There is no doubt in anyone's mind that the military is going to get everything it asks for in the new Reagan budget. But it's easier to give money to the Pentagon than it is to spend it. All the service want their mitts on the new funds, and once it's been okayed, we may see internecine battles between the armed forces, the likes of which this country has never witnessed before.
As soon as Congress appropriates the money, it will be delivered in a Brink's truck to the doorstep of the Pentagon, where high-ranking officers of the four branches of services will be waiting for it.
An admiral will say to the Brink's employes, "Okay, men, bring the money up to the safe in the Navy procurement office."

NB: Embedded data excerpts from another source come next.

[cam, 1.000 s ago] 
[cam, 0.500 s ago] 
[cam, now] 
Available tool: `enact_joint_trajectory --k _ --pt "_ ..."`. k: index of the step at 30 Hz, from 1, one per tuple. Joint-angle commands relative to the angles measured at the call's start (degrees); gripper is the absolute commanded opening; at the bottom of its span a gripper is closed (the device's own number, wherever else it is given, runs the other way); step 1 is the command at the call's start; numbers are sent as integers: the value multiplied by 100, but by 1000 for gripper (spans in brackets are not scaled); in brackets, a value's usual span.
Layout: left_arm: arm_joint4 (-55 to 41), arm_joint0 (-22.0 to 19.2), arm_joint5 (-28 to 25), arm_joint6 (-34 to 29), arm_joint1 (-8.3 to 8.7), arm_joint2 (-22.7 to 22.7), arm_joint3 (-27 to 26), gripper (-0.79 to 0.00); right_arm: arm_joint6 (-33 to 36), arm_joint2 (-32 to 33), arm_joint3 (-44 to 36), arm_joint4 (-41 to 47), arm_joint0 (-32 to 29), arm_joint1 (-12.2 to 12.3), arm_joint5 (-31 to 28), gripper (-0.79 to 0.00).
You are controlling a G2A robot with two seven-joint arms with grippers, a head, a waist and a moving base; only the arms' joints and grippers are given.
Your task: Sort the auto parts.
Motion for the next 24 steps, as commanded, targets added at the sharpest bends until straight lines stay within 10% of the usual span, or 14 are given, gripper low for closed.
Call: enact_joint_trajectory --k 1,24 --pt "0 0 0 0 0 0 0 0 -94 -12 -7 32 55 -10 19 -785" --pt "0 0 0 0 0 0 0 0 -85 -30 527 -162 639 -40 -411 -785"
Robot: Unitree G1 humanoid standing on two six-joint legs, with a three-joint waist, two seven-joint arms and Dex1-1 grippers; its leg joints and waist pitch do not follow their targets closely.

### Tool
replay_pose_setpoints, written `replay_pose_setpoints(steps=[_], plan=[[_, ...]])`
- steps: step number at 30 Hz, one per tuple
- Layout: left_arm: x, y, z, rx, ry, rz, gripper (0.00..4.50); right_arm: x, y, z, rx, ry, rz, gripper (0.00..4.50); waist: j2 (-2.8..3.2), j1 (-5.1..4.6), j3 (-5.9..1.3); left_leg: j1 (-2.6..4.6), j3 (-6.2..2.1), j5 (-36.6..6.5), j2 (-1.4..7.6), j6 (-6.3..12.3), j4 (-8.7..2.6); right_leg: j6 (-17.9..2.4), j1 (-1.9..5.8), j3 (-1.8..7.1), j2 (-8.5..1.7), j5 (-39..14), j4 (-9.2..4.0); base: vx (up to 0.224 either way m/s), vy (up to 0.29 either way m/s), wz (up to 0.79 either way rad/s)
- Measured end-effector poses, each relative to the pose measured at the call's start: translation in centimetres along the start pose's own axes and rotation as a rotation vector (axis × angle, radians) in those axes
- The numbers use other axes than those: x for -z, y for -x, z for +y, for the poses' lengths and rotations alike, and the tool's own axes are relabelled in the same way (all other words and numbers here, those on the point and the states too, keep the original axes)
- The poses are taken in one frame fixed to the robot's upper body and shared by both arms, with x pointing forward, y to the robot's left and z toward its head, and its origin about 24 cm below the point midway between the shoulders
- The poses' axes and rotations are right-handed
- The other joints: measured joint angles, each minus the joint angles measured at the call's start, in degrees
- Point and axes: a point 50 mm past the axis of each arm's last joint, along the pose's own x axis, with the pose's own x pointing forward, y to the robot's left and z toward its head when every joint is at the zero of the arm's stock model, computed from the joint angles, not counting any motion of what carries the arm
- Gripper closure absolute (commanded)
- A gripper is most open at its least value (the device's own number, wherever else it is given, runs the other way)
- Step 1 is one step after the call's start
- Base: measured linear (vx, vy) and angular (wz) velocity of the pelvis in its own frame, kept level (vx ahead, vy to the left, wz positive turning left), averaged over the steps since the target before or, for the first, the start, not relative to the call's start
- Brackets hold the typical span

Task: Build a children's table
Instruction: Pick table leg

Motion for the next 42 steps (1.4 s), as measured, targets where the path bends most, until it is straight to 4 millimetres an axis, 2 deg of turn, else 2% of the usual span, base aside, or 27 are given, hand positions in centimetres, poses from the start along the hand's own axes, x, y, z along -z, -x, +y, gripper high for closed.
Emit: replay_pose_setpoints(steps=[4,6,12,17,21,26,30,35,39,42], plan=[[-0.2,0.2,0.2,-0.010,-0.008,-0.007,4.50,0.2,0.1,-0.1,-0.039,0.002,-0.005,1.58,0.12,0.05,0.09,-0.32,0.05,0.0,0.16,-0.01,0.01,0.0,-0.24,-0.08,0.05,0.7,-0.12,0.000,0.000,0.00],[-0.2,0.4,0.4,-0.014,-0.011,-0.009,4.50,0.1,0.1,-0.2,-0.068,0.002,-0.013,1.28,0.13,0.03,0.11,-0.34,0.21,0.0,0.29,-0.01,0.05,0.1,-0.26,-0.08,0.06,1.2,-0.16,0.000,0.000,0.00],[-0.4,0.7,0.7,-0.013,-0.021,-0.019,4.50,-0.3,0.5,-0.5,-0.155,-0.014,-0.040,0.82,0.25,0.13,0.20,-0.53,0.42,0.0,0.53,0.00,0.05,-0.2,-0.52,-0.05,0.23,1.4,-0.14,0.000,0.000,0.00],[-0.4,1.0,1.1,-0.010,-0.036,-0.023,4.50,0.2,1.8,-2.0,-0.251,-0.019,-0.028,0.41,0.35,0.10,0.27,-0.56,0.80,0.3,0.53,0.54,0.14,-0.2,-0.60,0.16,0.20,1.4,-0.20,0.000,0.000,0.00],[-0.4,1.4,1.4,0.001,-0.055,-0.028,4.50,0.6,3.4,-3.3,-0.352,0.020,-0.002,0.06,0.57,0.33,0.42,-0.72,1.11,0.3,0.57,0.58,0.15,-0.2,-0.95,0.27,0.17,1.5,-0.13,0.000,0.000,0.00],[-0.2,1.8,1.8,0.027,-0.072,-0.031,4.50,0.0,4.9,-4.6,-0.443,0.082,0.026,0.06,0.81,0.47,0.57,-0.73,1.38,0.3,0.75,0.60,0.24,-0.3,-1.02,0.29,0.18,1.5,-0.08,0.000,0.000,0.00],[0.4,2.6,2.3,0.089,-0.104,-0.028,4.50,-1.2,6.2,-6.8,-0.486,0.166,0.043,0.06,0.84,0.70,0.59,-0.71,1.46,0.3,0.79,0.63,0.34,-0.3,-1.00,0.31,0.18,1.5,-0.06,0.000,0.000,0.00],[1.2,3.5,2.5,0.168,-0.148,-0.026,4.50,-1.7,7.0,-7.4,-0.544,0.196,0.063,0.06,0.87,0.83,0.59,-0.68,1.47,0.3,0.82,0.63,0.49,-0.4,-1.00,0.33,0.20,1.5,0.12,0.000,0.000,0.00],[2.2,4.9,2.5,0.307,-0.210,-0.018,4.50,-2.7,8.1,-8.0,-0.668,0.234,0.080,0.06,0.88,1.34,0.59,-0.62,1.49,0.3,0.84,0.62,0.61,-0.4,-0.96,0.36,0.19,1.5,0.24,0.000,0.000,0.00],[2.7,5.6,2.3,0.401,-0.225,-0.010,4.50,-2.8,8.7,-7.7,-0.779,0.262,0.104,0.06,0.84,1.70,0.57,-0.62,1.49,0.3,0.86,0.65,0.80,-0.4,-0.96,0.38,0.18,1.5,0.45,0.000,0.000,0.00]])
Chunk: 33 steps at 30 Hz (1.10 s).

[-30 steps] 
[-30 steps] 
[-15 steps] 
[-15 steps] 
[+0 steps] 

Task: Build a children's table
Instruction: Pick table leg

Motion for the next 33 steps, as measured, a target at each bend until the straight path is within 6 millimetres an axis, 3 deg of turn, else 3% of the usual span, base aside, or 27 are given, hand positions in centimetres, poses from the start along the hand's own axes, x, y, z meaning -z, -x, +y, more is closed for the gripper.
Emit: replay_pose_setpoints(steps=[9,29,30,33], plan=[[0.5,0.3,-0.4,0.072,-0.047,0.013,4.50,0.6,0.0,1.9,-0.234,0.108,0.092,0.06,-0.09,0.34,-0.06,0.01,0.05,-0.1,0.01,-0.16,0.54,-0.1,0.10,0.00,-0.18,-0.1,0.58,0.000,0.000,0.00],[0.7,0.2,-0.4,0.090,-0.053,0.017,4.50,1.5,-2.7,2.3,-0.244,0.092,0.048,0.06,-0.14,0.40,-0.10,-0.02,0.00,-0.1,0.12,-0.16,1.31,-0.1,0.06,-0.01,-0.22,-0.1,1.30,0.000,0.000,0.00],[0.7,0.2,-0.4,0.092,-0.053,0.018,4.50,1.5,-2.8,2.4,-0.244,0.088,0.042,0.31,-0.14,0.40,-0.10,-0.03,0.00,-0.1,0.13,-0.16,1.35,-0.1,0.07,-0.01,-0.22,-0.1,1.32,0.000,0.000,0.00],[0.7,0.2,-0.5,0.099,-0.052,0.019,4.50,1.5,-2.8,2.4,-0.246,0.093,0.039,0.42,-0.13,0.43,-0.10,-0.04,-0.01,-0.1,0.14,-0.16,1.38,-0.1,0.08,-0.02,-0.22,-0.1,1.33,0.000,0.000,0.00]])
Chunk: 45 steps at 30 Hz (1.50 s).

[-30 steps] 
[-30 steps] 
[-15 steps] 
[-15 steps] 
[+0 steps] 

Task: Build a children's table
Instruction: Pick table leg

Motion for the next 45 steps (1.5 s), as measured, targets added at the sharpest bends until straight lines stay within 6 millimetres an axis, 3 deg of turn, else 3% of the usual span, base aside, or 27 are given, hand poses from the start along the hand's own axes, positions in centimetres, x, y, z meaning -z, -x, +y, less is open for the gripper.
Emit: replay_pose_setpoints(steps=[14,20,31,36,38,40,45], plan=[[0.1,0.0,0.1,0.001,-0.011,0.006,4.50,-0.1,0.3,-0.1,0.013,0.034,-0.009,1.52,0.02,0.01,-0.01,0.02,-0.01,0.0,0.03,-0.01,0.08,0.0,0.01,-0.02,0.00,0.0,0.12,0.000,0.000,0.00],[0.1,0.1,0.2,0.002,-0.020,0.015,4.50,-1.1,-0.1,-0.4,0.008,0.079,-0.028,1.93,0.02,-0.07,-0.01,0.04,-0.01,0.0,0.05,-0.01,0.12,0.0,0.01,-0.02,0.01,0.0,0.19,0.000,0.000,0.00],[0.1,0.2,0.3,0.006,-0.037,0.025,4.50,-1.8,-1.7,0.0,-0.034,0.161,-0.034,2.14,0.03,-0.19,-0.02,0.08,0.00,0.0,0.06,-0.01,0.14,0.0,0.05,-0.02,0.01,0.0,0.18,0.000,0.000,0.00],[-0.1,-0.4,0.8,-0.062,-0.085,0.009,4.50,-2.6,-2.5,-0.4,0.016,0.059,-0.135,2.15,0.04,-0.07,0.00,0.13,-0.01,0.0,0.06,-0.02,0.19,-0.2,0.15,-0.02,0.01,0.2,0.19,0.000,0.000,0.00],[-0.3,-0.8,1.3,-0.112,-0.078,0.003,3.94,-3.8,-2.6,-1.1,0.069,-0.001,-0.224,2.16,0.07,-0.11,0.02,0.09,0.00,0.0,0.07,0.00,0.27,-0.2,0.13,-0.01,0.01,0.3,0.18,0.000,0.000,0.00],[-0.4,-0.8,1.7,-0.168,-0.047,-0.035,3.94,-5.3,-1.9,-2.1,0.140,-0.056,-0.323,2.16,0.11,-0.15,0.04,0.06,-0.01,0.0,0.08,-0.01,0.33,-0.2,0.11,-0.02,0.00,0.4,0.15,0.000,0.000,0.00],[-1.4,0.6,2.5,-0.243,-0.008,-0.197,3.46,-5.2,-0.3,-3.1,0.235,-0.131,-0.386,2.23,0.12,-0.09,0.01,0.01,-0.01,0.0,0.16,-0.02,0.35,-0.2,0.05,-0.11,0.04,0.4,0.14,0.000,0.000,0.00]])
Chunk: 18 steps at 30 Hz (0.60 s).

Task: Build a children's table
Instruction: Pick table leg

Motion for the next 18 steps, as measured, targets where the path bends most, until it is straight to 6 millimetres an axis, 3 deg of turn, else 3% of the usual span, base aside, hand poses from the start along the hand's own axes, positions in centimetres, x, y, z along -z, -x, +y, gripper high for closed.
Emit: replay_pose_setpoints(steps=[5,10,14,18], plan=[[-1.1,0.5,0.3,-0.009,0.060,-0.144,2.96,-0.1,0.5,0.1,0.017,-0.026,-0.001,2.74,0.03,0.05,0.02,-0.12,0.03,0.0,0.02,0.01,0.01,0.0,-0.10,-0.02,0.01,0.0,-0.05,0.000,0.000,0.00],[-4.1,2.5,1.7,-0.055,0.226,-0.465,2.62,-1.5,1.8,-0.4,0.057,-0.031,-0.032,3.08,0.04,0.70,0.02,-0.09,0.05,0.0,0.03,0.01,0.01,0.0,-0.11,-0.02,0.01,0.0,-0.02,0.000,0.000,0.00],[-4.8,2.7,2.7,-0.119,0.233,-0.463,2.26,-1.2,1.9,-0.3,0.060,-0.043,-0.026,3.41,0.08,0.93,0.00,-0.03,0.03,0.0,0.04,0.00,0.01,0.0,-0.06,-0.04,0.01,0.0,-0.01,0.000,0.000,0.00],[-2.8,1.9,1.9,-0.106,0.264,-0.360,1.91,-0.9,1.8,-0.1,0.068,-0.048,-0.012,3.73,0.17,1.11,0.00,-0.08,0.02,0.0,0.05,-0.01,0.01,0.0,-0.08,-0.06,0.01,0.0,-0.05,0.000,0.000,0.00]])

"The hell you say," an Air Force general will shout. "That money is going for our MX missile program. The Air Force needs every penny of it, and more."
An Army four-star general will chip in, "Keep your hands off those bags. They've been set aside to build up our conventional forces."
"In a pig's ear," the admiral says. "Every cent has been allotted for new nuclear carriers and anti-submarine ships."
"What about me?" a Marine Corps general says.
"Oh shut up," the Army general says.
The Brink's driver is annoyed. "Will you guys make up your minds? We have to go to lunch."
"I talked to the Senate Armed Services Committee, and they said we could build a new bomber with this money," the Air Force general says, trying to grab one of the bags.
The Army general pushes him. "Keep your hands off that bag. That's going for our M-60 tank."
"President Reagan says he wants a Rapid Deployment Force," the Marine Corps general says. "And the Marines are the only ones who can do the job." c
"You stay out of this," the admiral warns. "We'll give you what's left over, once we build our missile cruiser ships."
The Air Force general says to the Army general, "Don't ever push me again or we'll bomb Fort Bragg back to the Stone Age."
"Oh yeah?" the Army general says. "How would you like to see SAC headquarters filled with nerve gas?"
While the two are arguing, the admiral is heaving bags of money behind a bush. The Air Force general and Army general start beating up on him. The admiral shouts to the Marine general for help, and the Marine says, "Not until you promise me enough for 1,000 helicopters."
The Brink's guards separates the officers. The admiral, dusting himself off, says, "That does it. We attack Langley Air Force Base tomorrow morning."
"Listen," the Brink's guard says, "if you guys don't want the money, I know a lot of people in the government who do."
By this time, someone has notified Secretary of Defense Casper Weinberger, who rushes down.
"What's going on?" he asks angrily.
"Did you promise the Air Force this money for an MX system and a new bomber?"
"Yes, I did," Weinberger says.
"And did you give me your solemn word it would go for new aircraft carriers and submarines?" the admiral asks.
"And didn't you swear," the Army general says, "that we would get the bulk of the new appropriations to modernize our equipment?"
"I recall saying that."
"So which service gets the money?"
"None of you," Weinberger replies. "I just got a call from Al Haig and he says the $8 billion has to go for military equipment we're giving to El Salvador."